What Credit Score Do You Need to Buy a Used Car in 2026?

11 min read

Used car buyer checking their credit score on a phone before visiting a dealership in Florida
Your credit score doesn’t decide whether you get a car — it decides what the car costs you. The difference between the top tier and the bottom tier is about $11,200 on the same loan.

There’s no single credit score that unlocks a used car. Most lenders will work with scores well down into the 500s. What your score really decides is the price of the loan, not whether you get one.

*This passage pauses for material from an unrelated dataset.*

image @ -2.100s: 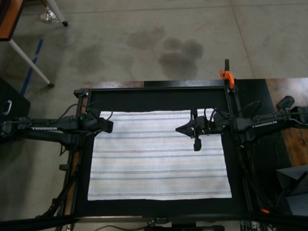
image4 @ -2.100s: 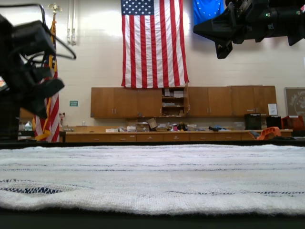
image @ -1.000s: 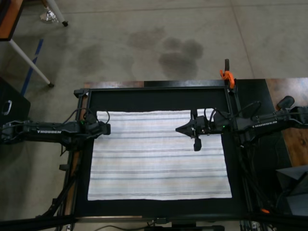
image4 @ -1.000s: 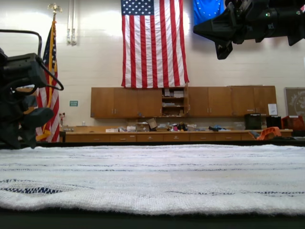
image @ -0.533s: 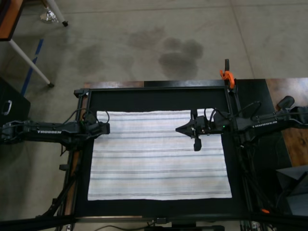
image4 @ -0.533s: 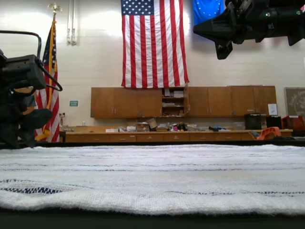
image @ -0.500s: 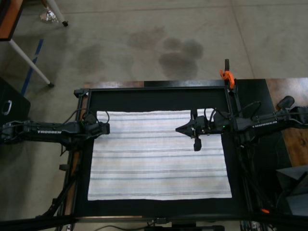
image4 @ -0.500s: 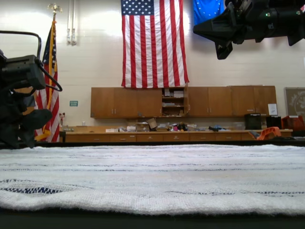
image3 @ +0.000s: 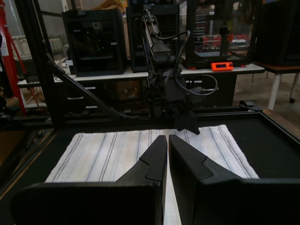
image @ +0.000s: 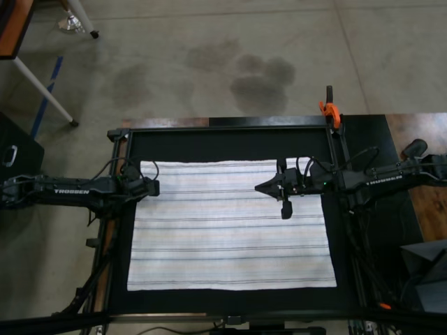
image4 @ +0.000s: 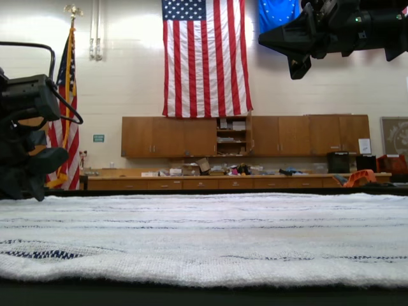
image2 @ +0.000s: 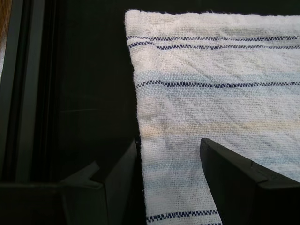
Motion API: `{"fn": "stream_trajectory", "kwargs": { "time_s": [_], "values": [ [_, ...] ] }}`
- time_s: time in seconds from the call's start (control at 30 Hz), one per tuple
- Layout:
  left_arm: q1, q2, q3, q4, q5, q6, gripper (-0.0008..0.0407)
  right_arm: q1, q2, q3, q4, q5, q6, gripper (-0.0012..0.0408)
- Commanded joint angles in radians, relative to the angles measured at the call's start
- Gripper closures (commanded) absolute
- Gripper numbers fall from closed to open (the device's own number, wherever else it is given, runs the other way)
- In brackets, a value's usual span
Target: Fold the towel
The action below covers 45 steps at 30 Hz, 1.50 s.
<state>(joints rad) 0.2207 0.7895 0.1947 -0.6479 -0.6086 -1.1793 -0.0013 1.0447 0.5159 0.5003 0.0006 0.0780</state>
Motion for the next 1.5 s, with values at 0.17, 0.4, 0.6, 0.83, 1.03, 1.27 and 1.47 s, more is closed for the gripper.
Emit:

The gap is enormous. In Q4 2025, the average used-car loan rate was 11.26% across all borrowers, but that average hides a spread that runs from roughly 7–8% for top-tier credit to nearly 22% at the bottom, according to Experian’s State of the Automotive Finance Market. On a typical loan, that difference is worth thousands of dollars over the term.

So the useful question isn’t “do I qualify?” It’s “what tier am I in, and is it worth waiting to move up one before I sign?”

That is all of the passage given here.